EXERCISE DETAILS: In the listing below, locate the lines bearing the word "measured". Copy every one of them.

=== Section Start ===

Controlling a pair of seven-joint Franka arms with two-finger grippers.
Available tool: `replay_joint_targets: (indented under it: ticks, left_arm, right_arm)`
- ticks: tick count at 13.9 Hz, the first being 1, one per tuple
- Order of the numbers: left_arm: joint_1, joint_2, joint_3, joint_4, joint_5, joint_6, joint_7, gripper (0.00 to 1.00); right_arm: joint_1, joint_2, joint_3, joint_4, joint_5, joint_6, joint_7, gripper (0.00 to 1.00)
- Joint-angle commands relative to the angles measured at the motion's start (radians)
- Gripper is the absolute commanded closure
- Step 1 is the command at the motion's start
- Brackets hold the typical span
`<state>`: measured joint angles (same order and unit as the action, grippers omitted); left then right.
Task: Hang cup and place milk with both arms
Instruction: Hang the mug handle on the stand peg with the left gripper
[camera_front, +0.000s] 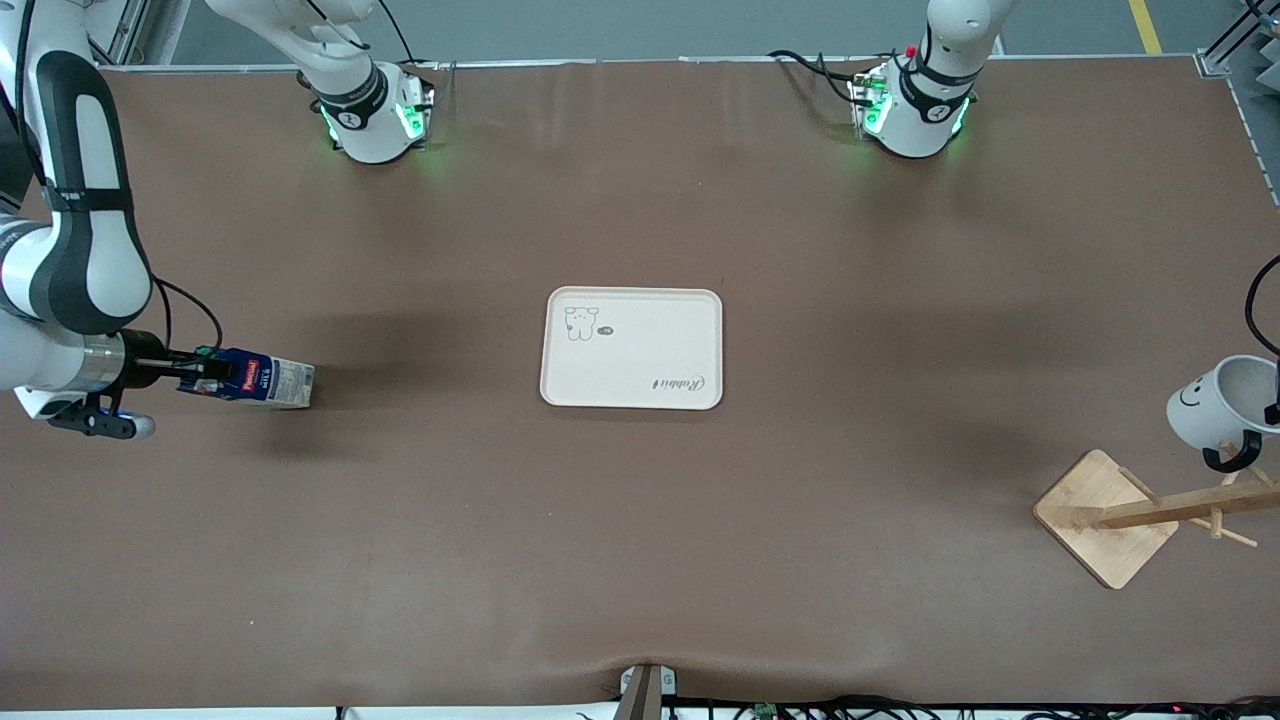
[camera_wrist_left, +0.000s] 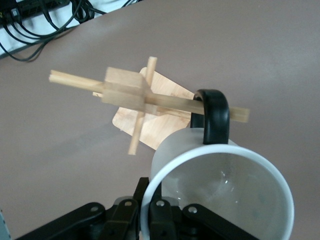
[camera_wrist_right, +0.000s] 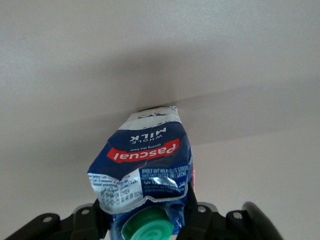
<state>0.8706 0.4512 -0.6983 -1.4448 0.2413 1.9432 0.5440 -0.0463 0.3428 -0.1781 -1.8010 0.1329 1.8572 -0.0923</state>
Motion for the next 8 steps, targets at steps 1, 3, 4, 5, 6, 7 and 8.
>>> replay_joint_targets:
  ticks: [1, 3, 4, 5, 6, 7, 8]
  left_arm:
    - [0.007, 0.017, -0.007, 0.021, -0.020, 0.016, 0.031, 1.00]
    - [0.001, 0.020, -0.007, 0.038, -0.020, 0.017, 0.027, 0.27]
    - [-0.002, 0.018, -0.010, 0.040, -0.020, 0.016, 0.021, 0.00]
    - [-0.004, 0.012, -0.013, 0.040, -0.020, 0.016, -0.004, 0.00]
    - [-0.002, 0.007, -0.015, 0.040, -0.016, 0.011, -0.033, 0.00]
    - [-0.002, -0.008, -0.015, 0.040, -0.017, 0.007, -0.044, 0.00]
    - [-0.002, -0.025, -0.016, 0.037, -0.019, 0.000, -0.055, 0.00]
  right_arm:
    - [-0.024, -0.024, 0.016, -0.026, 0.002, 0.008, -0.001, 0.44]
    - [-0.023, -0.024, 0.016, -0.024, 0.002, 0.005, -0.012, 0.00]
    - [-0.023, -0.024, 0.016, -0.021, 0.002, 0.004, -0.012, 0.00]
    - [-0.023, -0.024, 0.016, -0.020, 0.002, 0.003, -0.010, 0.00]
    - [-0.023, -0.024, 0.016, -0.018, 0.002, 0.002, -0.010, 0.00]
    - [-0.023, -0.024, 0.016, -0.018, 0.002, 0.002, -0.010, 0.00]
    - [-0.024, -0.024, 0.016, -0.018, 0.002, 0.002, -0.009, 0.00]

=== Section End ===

RESPONSE AREA:
- Joint-angle commands relative to the angles measured at the motion's start (radians)
`<state>`: measured joint angles (same order and unit as the action, grippers omitted); left then right.

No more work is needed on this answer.